Dans le même temps, depuis les années 1980, Chao Ge qui venait de la steppe mongole, a fait un grand nombre de croquis et de peintures à l'huile sur le thème des pâturages. Ces œuvres veulent exprimer l'étendue des prairies, mais aussi la fierté et l'attachement des Mongols à leur mode de vie et à leur cadre naturel. Dans cette série, il faut voir notamment La rivière Kerulen sous le soleil, Le lac Ejinur et La silhouette du pays natal. Des paysages qui sont plus dépouillés que ses œuvres présentant des personnages, mais pas moins bouleversants.

En 2000, Chao Ge a passé six mois en Europe où il a visité dix pays. Sous l'influence des classicismes grec et romain, il a exploré le style classique. C'est la troisième période de son œuvre : après les années 1980 caractérisées par la simplicité, les années 1990 marquées par l'impulsion et le défoulement, l'époque post-2000 est axée sur le style classique. En 2006, l'exposition « Renaissance du classicisme – exposition des œuvres de Chao Ge » s'est tenue au musée du monument Vittoriano en Italie. D'après les critiques locaux, ces œuvres sont une fusion du style classique et de l'esprit de la société moderne.

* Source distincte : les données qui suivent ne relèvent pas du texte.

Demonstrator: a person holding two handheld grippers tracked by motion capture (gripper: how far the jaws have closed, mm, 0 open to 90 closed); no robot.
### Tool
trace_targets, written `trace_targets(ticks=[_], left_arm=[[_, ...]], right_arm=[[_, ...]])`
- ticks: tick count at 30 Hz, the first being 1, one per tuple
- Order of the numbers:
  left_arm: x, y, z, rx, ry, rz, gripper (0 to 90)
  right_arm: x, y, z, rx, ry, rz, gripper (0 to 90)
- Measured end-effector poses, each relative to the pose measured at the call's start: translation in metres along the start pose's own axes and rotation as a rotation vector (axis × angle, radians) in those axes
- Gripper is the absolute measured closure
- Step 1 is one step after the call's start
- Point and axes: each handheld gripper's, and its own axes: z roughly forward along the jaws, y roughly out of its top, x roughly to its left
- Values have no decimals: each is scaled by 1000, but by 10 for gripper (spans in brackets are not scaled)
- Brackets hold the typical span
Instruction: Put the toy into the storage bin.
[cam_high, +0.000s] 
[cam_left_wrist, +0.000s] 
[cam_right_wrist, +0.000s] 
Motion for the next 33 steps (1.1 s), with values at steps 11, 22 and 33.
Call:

Depuis 1988, Chao Ge enseigne à l'Académie centrale des beaux-arts de Chine. Il poursuit des recherches parallèles dans la peinture et l'enseignement. Ces dernières années, ses œuvres attirent de plus en plus d'attention sur le marché, et si certaines se sont vendues pour quelques centaines de milliers de yuans, d'autres ont été adjugées pour plusieurs millions de yuans. Le prix atteint par Deux personnes représente son record actuel.